What is required.
Wherever the string "white" shows up in the data below, copy the whole line.

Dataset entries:
_ _ _

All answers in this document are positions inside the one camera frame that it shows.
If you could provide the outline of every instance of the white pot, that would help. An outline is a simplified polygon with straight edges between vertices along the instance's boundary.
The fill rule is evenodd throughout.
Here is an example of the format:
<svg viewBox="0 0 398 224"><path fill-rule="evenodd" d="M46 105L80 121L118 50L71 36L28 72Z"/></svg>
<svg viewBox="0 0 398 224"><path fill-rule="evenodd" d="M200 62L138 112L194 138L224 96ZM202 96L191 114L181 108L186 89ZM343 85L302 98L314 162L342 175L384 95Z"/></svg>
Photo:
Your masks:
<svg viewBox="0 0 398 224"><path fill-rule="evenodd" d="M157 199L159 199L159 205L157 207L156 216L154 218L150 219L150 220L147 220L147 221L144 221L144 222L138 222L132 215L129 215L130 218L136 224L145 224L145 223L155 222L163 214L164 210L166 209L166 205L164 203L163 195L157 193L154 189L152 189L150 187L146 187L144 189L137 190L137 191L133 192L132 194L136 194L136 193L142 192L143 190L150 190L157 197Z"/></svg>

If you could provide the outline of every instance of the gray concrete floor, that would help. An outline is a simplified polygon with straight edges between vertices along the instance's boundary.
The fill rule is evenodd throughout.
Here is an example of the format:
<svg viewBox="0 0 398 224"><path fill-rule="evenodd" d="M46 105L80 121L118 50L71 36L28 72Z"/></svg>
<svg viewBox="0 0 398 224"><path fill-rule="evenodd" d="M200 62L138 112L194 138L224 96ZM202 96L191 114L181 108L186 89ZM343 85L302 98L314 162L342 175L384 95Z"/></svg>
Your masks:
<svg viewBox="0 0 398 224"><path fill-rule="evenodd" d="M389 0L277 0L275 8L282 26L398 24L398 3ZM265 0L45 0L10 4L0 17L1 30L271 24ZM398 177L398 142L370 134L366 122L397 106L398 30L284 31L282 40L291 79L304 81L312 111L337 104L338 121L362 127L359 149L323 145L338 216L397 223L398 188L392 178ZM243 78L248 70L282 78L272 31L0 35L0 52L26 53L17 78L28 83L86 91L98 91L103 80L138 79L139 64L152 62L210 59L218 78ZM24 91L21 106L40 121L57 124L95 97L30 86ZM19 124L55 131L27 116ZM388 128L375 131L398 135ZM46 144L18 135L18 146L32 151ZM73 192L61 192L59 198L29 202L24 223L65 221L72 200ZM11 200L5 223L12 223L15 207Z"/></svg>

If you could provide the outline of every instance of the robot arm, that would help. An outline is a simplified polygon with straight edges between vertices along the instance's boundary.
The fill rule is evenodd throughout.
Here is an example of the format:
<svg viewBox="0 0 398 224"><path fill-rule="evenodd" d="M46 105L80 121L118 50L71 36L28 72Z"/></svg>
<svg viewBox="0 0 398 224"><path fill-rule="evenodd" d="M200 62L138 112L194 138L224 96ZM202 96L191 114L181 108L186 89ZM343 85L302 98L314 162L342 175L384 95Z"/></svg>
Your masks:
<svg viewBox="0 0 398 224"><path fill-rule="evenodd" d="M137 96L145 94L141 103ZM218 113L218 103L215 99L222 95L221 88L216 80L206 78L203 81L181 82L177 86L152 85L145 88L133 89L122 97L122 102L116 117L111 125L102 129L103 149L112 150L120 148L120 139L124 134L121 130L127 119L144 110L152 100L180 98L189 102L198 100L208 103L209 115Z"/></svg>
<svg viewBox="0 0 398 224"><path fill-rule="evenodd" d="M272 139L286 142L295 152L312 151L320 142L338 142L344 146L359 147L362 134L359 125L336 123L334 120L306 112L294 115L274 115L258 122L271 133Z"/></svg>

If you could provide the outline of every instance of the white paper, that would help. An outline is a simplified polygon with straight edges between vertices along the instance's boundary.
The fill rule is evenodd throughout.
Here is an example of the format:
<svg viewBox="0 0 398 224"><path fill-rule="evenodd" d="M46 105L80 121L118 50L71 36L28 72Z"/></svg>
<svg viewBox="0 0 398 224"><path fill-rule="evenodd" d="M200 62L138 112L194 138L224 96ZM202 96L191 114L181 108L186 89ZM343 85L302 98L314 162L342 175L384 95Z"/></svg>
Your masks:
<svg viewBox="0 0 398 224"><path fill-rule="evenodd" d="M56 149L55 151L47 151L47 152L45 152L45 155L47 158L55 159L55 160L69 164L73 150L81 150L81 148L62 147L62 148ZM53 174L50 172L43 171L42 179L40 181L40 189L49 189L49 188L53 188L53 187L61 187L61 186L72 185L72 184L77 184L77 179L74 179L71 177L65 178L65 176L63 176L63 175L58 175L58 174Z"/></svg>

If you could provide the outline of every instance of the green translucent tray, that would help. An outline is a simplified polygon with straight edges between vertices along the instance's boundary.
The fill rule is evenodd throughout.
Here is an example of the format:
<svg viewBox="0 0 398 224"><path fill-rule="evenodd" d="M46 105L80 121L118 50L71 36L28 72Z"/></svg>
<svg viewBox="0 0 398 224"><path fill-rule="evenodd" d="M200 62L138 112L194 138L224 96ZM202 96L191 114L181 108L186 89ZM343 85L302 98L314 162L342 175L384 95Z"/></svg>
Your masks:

_ _ _

Final answer.
If you could provide the outline of every instance of the white pot, that would help. An outline is a simplified polygon with straight edges between vertices along the instance's boundary.
If you could provide the outline of every instance of the white paper, that would help. An outline is a simplified polygon with straight edges between vertices along the instance's boundary.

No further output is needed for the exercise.